### Your goal
Print, exactly and completely, the data that appears below.

### Stored entries
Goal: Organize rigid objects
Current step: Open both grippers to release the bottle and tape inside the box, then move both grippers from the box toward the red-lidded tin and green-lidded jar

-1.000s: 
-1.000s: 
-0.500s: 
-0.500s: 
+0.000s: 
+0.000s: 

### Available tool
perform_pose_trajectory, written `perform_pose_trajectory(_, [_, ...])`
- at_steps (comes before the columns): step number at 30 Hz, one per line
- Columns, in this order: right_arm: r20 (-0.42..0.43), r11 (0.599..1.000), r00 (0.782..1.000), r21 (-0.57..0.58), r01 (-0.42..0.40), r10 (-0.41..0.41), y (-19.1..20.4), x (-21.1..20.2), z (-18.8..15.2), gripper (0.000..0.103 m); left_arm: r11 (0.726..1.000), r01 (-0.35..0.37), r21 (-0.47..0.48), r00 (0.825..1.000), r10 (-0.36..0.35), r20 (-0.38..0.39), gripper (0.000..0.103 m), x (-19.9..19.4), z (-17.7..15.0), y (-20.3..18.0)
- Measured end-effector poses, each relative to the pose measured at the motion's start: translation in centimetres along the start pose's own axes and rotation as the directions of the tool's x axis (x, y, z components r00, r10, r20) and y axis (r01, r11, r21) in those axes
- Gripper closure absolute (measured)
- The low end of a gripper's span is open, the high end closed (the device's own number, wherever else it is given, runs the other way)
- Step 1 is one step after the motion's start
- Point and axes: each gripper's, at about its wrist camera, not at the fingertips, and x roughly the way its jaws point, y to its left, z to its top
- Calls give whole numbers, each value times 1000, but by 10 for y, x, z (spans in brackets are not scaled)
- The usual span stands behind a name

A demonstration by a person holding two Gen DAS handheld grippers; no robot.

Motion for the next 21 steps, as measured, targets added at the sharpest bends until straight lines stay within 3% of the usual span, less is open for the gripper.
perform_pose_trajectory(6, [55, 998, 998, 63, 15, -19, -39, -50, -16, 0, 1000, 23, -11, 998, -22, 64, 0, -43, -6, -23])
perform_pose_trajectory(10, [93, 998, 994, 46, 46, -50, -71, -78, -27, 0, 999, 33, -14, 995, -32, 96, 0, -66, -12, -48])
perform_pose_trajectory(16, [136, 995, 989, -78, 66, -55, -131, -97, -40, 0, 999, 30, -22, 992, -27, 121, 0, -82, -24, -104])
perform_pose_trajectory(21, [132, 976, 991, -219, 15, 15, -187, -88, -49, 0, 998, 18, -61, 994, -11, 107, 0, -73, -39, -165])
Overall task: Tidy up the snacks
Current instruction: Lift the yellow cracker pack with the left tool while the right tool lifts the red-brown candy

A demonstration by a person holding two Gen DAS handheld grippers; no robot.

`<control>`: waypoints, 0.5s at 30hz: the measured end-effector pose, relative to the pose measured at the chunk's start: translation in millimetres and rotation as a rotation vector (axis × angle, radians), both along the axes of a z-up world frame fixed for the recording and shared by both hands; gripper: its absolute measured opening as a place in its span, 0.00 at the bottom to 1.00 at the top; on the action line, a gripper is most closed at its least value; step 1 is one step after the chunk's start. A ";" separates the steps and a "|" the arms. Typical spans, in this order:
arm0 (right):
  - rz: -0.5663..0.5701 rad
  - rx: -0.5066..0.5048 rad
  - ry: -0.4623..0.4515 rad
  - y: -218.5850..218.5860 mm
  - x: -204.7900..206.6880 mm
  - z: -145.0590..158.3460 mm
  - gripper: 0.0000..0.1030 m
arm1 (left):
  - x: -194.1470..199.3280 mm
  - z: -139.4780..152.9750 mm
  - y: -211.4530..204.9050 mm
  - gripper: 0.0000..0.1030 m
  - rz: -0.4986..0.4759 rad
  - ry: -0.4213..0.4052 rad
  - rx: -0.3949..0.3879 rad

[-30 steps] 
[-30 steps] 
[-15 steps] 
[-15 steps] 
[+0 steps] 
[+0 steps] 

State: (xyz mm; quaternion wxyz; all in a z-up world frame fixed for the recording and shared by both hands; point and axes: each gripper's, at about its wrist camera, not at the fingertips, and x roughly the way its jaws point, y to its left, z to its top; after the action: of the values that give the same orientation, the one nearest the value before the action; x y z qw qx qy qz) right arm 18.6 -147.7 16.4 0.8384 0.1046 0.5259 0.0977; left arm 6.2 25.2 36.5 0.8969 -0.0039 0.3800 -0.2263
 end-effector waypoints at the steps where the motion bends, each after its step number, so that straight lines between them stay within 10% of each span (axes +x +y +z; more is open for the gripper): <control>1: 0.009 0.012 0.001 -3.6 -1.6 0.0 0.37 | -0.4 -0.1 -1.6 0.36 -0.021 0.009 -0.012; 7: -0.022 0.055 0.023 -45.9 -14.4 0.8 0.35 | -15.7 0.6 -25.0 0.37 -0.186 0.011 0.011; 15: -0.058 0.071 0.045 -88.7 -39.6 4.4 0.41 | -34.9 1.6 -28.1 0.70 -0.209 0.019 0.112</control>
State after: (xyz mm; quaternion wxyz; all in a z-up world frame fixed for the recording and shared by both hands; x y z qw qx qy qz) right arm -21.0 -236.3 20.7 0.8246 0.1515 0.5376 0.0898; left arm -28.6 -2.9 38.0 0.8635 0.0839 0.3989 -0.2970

### Completed exercise
Goal: Organize rigid objects
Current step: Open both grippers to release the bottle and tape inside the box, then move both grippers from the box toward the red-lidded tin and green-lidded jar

-1.000s: 
-1.000s: 
-0.500s: 
-0.500s: 
+0.000s: 
+0.000s: 

### Available tool
perform_pose_trajectory, written `perform_pose_trajectory(_, [_, ...])`
- at_steps (comes before the columns): step number at 30 Hz, one per line
- Columns, in this order: right_arm: r20 (-0.42..0.43), r11 (0.599..1.000), r00 (0.782..1.000), r21 (-0.57..0.58), r01 (-0.42..0.40), r10 (-0.41..0.41), y (-19.1..20.4), x (-21.1..20.2), z (-18.8..15.2), gripper (0.000..0.103 m); left_arm: r11 (0.726..1.000), r01 (-0.35..0.37), r21 (-0.47..0.48), r00 (0.825..1.000), r10 (-0.36..0.35), r20 (-0.38..0.39), gripper (0.000..0.103 m), x (-19.9..19.4), z (-17.7..15.0), y (-20.3..18.0)
- Measured end-effector poses, each relative to the pose measured at the motion's start: translation in centimetres along the start pose's own axes and rotation as the directions of the tool's x axis (x, y, z components r00, r10, r20) and y axis (r01, r11, r21) in those axes
- Gripper closure absolute (measured)
- The low end of a gripper's span is open, the high end closed (the device's own number, wherever else it is given, runs the other way)
- Step 1 is one step after the motion's start
- Point and axes: each gripper's, at about its wrist camera, not at the fingertips, and x roughly the way its jaws point, y to its left, z to its top
- Calls give whole numbers, each value times 1000, but by 10 for y, x, z (spans in brackets are not scaled)
- The usual span stands behind a name

A demonstration by a person holding two Gen DAS handheld grippers; no robot.

Motion for the next 21 steps, as measured, targets added at the sharpest bends until straight lines stay within 3% of the usual span, less is open for the gripper.
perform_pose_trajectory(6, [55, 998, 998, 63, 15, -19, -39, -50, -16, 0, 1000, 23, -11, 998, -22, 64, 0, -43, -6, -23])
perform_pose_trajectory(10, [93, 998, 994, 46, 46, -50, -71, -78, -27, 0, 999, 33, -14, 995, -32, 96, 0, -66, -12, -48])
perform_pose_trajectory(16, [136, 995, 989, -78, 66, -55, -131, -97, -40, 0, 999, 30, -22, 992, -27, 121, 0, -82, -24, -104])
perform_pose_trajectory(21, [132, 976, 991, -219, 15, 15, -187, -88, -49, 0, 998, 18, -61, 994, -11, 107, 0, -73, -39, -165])
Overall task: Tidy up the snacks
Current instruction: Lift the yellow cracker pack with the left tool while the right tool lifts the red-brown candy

A demonstration by a person holding two Gen DAS handheld grippers; no robot.

`<control>`: waypoints, 0.5s at 30hz: the measured end-effector pose, relative to the pose measured at the chunk's start: translation in millimetres and rotation as a rotation vector (axis × angle, radians), both along the axes of a z-up world frame fixed for the recording and shared by both hands; gripper: its absolute measured opening as a place in its span, 0.00 at the bottom to 1.00 at the top; on the action line, a gripper is most closed at its least value; step 1 is one step after the chunk's start. A ";" separates the steps and a "|" the arms. Typical spans, in this order:
arm0 (right):
  - rz: -0.5663..0.5701 rad
  - rx: -0.5066..0.5048 rad
  - ry: -0.4623..0.4515 rad
  - y: -218.5850..218.5860 mm
  - x: -204.7900..206.6880 mm
  - z: -145.0590..158.3460 mm
  - gripper: 0.0000..0.1030 m
arm1 (left):
  - x: -194.1470..199.3280 mm
  - z: -139.4780..152.9750 mm
  - y: -211.4530..204.9050 mm
  - gripper: 0.0000..0.1030 m
  - rz: -0.4986..0.4759 rad
  - ry: -0.4213..0.4052 rad
  - rx: -0.3949..0.3879 rad

[-30 steps] 
[-30 steps] 
[-15 steps] 
[-15 steps] 
[+0 steps] 
[+0 steps] 

State: (xyz mm; quaternion wxyz; all in a z-up world frame fixed for the recording and shared by both hands; point and axes: each gripper's, at about its wrist camera, not at the fingertips, and x roughly the way its jaws point, y to its left, z to its top; after the action: of the values that give the same orientation, the one nearest the value before the action; x y z qw qx qy qz) right arm 18.6 -147.7 16.4 0.8384 0.1046 0.5259 0.0977; left arm 6.2 25.2 36.5 0.8969 -0.0039 0.3800 -0.2263
 end-effector waypoints at the steps where the motion bends, each after its step number, so that straight lines between them stay within 10% of each span (axes +x +y +z; more is open for the gripper): <control>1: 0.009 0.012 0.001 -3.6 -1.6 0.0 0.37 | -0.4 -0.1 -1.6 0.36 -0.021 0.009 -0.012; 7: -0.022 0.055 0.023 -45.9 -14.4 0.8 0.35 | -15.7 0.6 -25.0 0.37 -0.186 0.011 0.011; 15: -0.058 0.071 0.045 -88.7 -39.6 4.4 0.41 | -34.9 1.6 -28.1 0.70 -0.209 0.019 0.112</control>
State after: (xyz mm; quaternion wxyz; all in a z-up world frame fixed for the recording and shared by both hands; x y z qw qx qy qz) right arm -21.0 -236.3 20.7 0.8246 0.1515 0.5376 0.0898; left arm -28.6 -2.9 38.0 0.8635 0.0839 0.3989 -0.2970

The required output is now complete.